Меднобокое солнце усаживалось на горизонт, застланный длинной лиловой тучкой. Косые лучи рассыпались бликами по озерному темному зеркалу. Прекрасная дева, стоя в воде по пояс, с тихим плеском обмывала свои перси и нежный животик, зачерпывая воду ладошками. По спине ее, белокожей, гибкой, струились каскадом роскошные волосы, в закатном свете играющие золотом и янтарем, кончики же прядей расползались по воде ореолом вокруг ее стройных ног.
Светозар залюбовался девичьей грацией, на губах его кривилась усмешка. Дева мурлыкала песенку, поэтому не слышала его приближения.
Он вежливо покашлял.
Дева, что ожидаемо, вскрикнула вспугнутой птичкой. И прикрыла наготу ладошками.

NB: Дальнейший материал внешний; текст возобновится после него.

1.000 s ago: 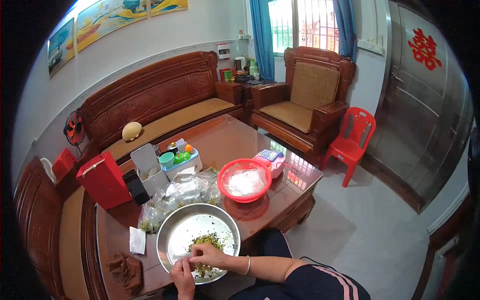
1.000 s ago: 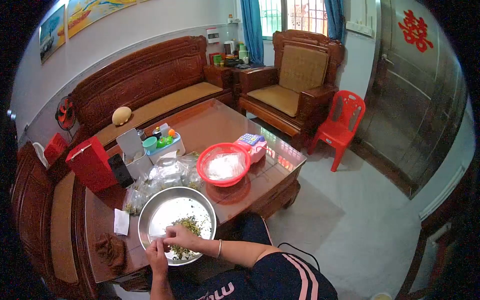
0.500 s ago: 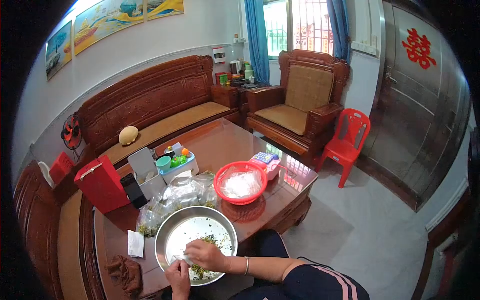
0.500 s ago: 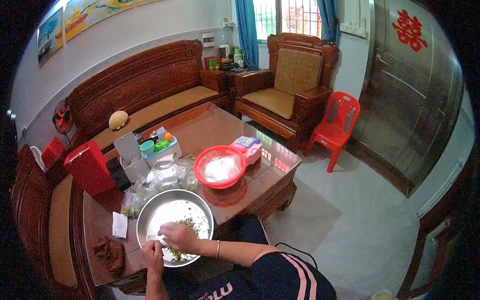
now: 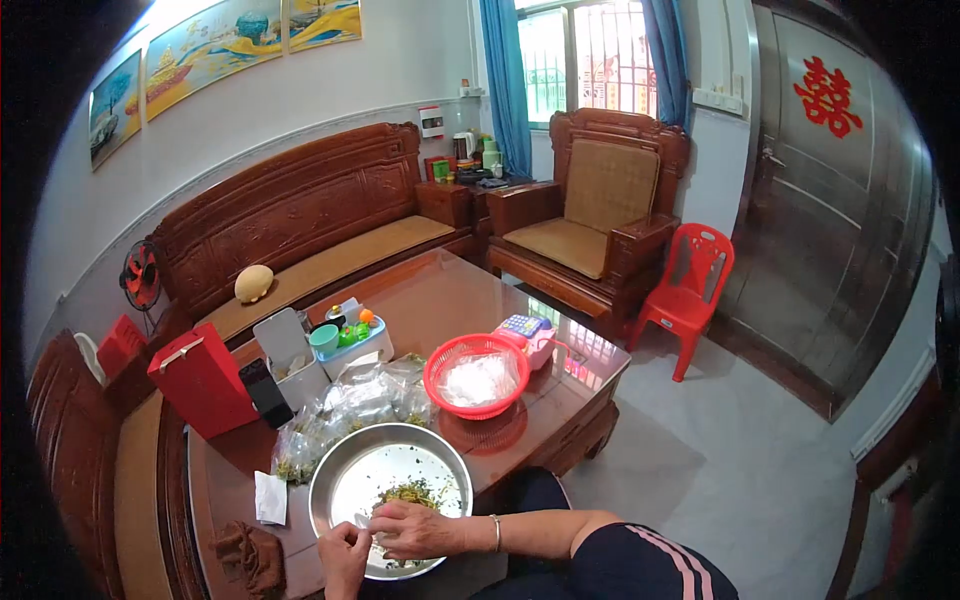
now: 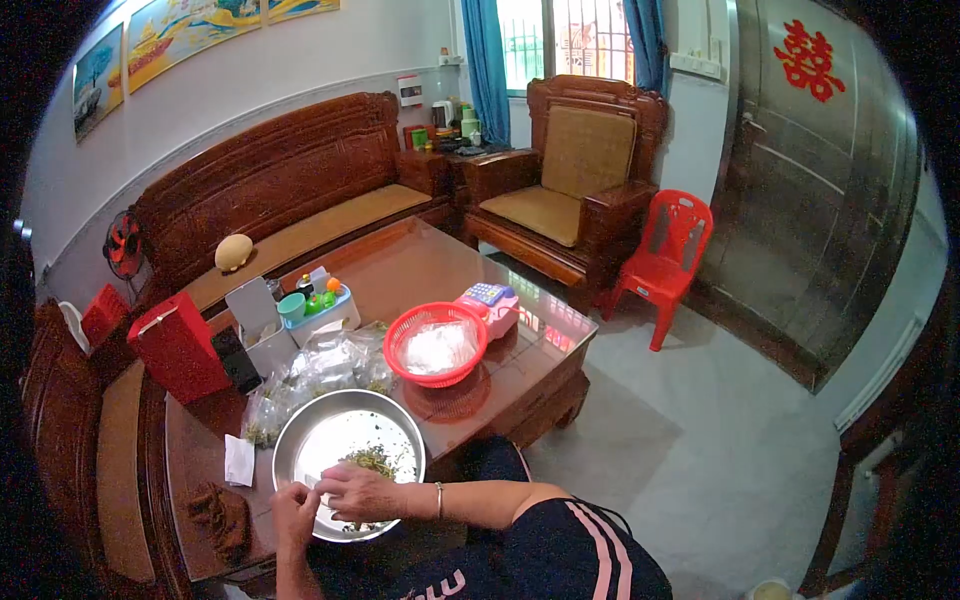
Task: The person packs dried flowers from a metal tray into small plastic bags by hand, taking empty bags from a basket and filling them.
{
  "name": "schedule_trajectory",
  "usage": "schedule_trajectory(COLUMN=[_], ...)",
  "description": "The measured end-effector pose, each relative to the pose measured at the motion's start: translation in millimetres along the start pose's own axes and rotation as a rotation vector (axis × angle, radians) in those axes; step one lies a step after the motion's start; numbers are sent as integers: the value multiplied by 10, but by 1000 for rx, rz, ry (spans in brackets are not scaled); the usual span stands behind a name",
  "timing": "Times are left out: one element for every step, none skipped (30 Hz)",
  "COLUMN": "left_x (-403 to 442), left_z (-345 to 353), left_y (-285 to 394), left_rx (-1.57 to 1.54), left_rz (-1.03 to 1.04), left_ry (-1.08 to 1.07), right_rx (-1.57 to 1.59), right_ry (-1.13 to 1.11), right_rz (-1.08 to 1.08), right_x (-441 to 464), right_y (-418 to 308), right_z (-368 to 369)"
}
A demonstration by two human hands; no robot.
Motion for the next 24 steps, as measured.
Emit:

Впрочем, одной рукой она поддержала округлые перси, а второй, в отличие от большинства девушек в подобном положении, не чресла закрыла от нескромных взоров, а собственные свои прекрасные очи залепила. И не присела в воду, ища прикрытия, а напротив шагнула к берегу, позволяя видеть себя всю до колена. И не отвернулась.
Светозар ложно скромничать не стал: оглядел и в этой позе, оценил. Благо незнакомка замерла, не убегая, и лишь взволнованно глубоко дышала, отчего перси, и без того с трудом удерживаемые одной ее тонкой рукой, разволновались, как густой кисель, приковывая к себе мужское внимание.